Records drawn from a dataset
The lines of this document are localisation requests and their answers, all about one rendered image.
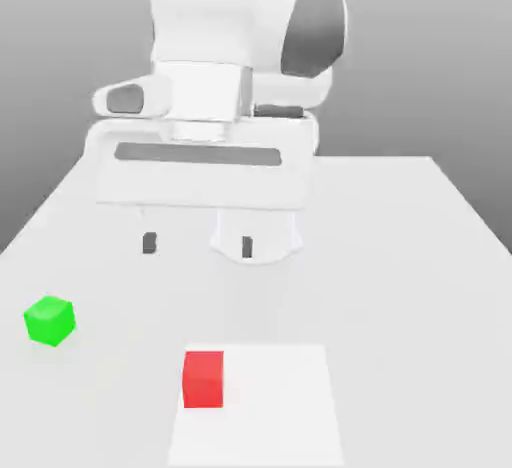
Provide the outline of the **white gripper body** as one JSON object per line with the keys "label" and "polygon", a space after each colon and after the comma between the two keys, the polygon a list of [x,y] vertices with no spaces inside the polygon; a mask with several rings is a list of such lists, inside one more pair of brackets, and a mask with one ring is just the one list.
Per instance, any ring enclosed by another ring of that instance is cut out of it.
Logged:
{"label": "white gripper body", "polygon": [[84,156],[96,169],[100,203],[299,210],[308,192],[318,123],[249,117],[224,141],[171,139],[164,122],[106,119],[88,132]]}

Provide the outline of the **small red cube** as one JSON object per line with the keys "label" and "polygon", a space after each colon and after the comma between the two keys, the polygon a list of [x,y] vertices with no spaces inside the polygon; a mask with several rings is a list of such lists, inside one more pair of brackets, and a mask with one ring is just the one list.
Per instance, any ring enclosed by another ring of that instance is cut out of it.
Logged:
{"label": "small red cube", "polygon": [[223,351],[187,351],[185,353],[182,394],[184,407],[187,409],[223,407]]}

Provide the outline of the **small green cube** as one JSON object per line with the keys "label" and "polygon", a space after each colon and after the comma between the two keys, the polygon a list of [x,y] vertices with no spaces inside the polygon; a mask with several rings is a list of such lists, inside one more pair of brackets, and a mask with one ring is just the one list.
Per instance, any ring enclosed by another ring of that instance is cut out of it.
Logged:
{"label": "small green cube", "polygon": [[71,301],[44,296],[23,314],[29,338],[37,343],[57,347],[76,328]]}

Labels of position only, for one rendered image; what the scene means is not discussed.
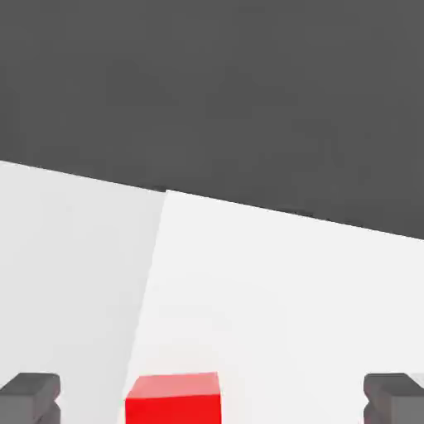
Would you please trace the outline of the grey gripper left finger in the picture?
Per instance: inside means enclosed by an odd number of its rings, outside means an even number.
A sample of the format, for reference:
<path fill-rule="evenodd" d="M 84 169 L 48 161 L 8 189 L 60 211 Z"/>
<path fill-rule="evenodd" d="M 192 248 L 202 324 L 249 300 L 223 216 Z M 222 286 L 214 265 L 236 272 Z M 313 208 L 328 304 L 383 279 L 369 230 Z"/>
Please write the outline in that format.
<path fill-rule="evenodd" d="M 0 388 L 0 424 L 60 424 L 60 376 L 18 373 Z"/>

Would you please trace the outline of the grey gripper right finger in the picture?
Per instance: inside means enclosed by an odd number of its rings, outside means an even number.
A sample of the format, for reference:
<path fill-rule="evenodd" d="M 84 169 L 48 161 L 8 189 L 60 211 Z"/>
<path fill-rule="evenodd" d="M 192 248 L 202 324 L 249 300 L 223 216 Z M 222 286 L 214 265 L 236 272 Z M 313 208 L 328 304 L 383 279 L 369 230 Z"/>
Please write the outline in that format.
<path fill-rule="evenodd" d="M 364 424 L 424 424 L 424 388 L 405 373 L 364 377 Z"/>

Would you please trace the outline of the small red cube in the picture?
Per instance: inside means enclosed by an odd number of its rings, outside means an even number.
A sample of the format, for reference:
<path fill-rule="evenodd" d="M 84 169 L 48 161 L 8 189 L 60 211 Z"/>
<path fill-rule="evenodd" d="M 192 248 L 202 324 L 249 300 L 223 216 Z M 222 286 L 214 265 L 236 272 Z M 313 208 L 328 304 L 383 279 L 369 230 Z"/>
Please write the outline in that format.
<path fill-rule="evenodd" d="M 218 374 L 139 377 L 125 398 L 125 424 L 222 424 Z"/>

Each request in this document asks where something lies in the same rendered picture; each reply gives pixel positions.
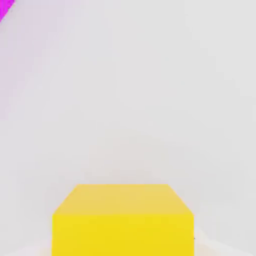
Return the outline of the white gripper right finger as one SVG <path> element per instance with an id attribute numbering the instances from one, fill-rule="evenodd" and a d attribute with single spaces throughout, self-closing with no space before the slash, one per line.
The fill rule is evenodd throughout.
<path id="1" fill-rule="evenodd" d="M 202 230 L 195 229 L 194 256 L 247 256 L 247 253 L 209 239 Z"/>

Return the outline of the small yellow cube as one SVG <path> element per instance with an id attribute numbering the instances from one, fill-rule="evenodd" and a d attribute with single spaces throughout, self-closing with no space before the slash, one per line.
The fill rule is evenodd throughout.
<path id="1" fill-rule="evenodd" d="M 194 256 L 194 240 L 167 184 L 79 184 L 52 216 L 51 256 Z"/>

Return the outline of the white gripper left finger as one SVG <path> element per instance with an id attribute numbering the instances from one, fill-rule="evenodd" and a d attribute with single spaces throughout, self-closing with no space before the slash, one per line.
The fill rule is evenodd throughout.
<path id="1" fill-rule="evenodd" d="M 52 252 L 50 247 L 30 246 L 21 249 L 18 256 L 52 256 Z"/>

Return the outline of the large magenta box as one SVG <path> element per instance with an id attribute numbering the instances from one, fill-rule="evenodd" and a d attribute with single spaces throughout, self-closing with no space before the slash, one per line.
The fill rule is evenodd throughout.
<path id="1" fill-rule="evenodd" d="M 8 13 L 14 2 L 15 0 L 0 0 L 0 22 Z"/>

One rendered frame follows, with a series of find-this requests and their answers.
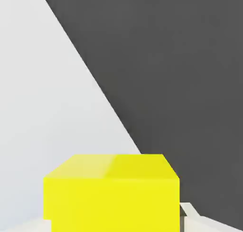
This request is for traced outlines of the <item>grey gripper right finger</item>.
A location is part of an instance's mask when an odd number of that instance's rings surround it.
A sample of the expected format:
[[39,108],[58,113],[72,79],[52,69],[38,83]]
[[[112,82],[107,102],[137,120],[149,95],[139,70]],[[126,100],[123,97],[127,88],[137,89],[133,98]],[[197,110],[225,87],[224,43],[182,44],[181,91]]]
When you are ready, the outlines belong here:
[[201,216],[191,203],[180,203],[180,232],[241,232],[241,230]]

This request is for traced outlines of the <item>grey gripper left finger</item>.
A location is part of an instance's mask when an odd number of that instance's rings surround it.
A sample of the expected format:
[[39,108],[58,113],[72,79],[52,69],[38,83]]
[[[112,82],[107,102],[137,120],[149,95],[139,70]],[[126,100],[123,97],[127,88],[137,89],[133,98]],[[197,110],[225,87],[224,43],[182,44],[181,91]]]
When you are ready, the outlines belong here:
[[3,232],[51,232],[51,221],[37,218]]

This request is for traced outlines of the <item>small yellow cube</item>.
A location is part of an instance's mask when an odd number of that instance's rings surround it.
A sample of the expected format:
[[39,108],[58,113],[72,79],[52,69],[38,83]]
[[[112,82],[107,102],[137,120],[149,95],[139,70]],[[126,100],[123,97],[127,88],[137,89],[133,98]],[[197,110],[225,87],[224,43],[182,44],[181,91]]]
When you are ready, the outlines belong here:
[[180,232],[180,181],[163,155],[74,155],[43,179],[51,232]]

EXERCISE
The records above must be repeated exactly, minus their pictures.

ANSWER BOX
The lines of this document are localisation requests and their answers, all about one rendered image.
Provide the outline of the **white gripper body** as one JSON object per line with the keys "label" and "polygon", a space after each colon and after the comma between the two keys, the polygon a list of [x,y] vertices with no spaces inside the polygon; a mask with several rings is a list of such lists, inside one more pair of brackets, and a mask with one ring is just the one list.
Per instance, any ring enclosed by another ring of that instance is cut out of it.
Logged:
{"label": "white gripper body", "polygon": [[84,156],[96,169],[100,203],[299,210],[308,192],[318,123],[249,117],[224,141],[171,139],[164,122],[106,119],[88,132]]}

Provide the outline of the **small red cube** as one JSON object per line with the keys "label" and "polygon", a space after each colon and after the comma between the two keys, the polygon a list of [x,y] vertices with no spaces inside the polygon; a mask with several rings is a list of such lists, inside one more pair of brackets, and a mask with one ring is just the one list.
Per instance, any ring enclosed by another ring of that instance is cut out of it.
Logged:
{"label": "small red cube", "polygon": [[223,351],[187,351],[185,353],[182,394],[184,407],[187,409],[223,407]]}

Provide the outline of the **small green cube** as one JSON object per line with the keys "label" and "polygon", a space after each colon and after the comma between the two keys, the polygon a list of [x,y] vertices with no spaces inside the polygon; a mask with several rings is a list of such lists, inside one more pair of brackets, and a mask with one ring is just the one list.
Per instance, any ring enclosed by another ring of that instance is cut out of it.
Logged:
{"label": "small green cube", "polygon": [[71,301],[44,296],[23,314],[29,338],[37,343],[57,347],[76,328]]}

Labels of position only, for one rendered image; what the scene means is not discussed.
Would you please trace the outline of the grey gripper left finger in the picture?
Per instance: inside means enclosed by an odd number of its rings, outside means an even number.
A sample of the format, for reference:
<path fill-rule="evenodd" d="M 84 169 L 48 161 L 8 189 L 60 211 Z"/>
<path fill-rule="evenodd" d="M 192 248 L 202 324 L 249 300 L 223 216 Z M 222 286 L 214 265 L 236 272 Z M 313 208 L 328 304 L 383 279 L 369 230 Z"/>
Please write the outline in that format.
<path fill-rule="evenodd" d="M 0 388 L 0 424 L 60 424 L 60 376 L 18 373 Z"/>

Would you please trace the outline of the grey gripper right finger in the picture?
Per instance: inside means enclosed by an odd number of its rings, outside means an even number.
A sample of the format, for reference:
<path fill-rule="evenodd" d="M 84 169 L 48 161 L 8 189 L 60 211 Z"/>
<path fill-rule="evenodd" d="M 192 248 L 202 324 L 249 300 L 223 216 Z M 222 286 L 214 265 L 236 272 Z M 313 208 L 328 304 L 383 279 L 369 230 Z"/>
Please write the outline in that format.
<path fill-rule="evenodd" d="M 364 424 L 424 424 L 424 388 L 405 373 L 364 377 Z"/>

Would you please trace the outline of the small red cube in the picture?
Per instance: inside means enclosed by an odd number of its rings, outside means an even number.
A sample of the format, for reference:
<path fill-rule="evenodd" d="M 84 169 L 48 161 L 8 189 L 60 211 Z"/>
<path fill-rule="evenodd" d="M 192 248 L 202 324 L 249 300 L 223 216 Z M 222 286 L 214 265 L 236 272 Z M 313 208 L 328 304 L 383 279 L 369 230 Z"/>
Please write the outline in that format.
<path fill-rule="evenodd" d="M 218 374 L 139 377 L 125 398 L 125 424 L 222 424 Z"/>

Each request in this document asks where something lies in the same rendered picture; each reply gives pixel positions.
Return the outline of the white gripper right finger as one SVG <path> element per instance with an id attribute numbering the instances from one, fill-rule="evenodd" and a d attribute with single spaces throughout, self-closing with no space before the slash, one per line.
The fill rule is evenodd throughout.
<path id="1" fill-rule="evenodd" d="M 202 230 L 195 229 L 194 256 L 247 256 L 247 253 L 209 239 Z"/>

Return the outline of the small yellow cube as one SVG <path> element per instance with an id attribute numbering the instances from one, fill-rule="evenodd" and a d attribute with single spaces throughout, self-closing with no space before the slash, one per line.
The fill rule is evenodd throughout.
<path id="1" fill-rule="evenodd" d="M 194 256 L 194 240 L 167 184 L 79 184 L 52 216 L 51 256 Z"/>

Return the outline of the white gripper left finger as one SVG <path> element per instance with an id attribute numbering the instances from one, fill-rule="evenodd" and a d attribute with single spaces throughout, self-closing with no space before the slash, one per line.
The fill rule is evenodd throughout.
<path id="1" fill-rule="evenodd" d="M 52 252 L 50 247 L 30 246 L 21 249 L 18 256 L 52 256 Z"/>

Return the outline of the large magenta box as one SVG <path> element per instance with an id attribute numbering the instances from one, fill-rule="evenodd" and a d attribute with single spaces throughout, self-closing with no space before the slash, one per line.
The fill rule is evenodd throughout.
<path id="1" fill-rule="evenodd" d="M 8 13 L 14 2 L 15 0 L 0 0 L 0 22 Z"/>

One rendered frame follows, with a series of find-this requests and their answers.
This request is for traced outlines of the <item>grey gripper right finger</item>.
A location is part of an instance's mask when an odd number of that instance's rings surround it.
A sample of the expected format:
[[39,108],[58,113],[72,79],[52,69],[38,83]]
[[[112,82],[107,102],[137,120],[149,95],[139,70]],[[126,100],[123,97],[127,88],[137,89],[133,98]],[[197,110],[225,87],[224,43],[182,44],[181,91]]]
When you are ready, the outlines belong here:
[[201,216],[191,203],[180,203],[180,232],[241,232],[241,230]]

This request is for traced outlines of the <item>grey gripper left finger</item>.
A location is part of an instance's mask when an odd number of that instance's rings surround it.
A sample of the expected format:
[[39,108],[58,113],[72,79],[52,69],[38,83]]
[[[112,82],[107,102],[137,120],[149,95],[139,70]],[[126,100],[123,97],[127,88],[137,89],[133,98]],[[197,110],[225,87],[224,43],[182,44],[181,91]]]
When you are ready, the outlines belong here:
[[3,232],[51,232],[51,221],[37,218]]

This request is for traced outlines of the <item>small yellow cube</item>.
A location is part of an instance's mask when an odd number of that instance's rings surround it.
A sample of the expected format:
[[39,108],[58,113],[72,79],[52,69],[38,83]]
[[[112,82],[107,102],[137,120],[149,95],[139,70]],[[126,100],[123,97],[127,88],[137,89],[133,98]],[[197,110],[225,87],[224,43],[182,44],[181,91]]]
When you are ready, the outlines belong here:
[[180,232],[180,181],[163,155],[74,155],[43,179],[51,232]]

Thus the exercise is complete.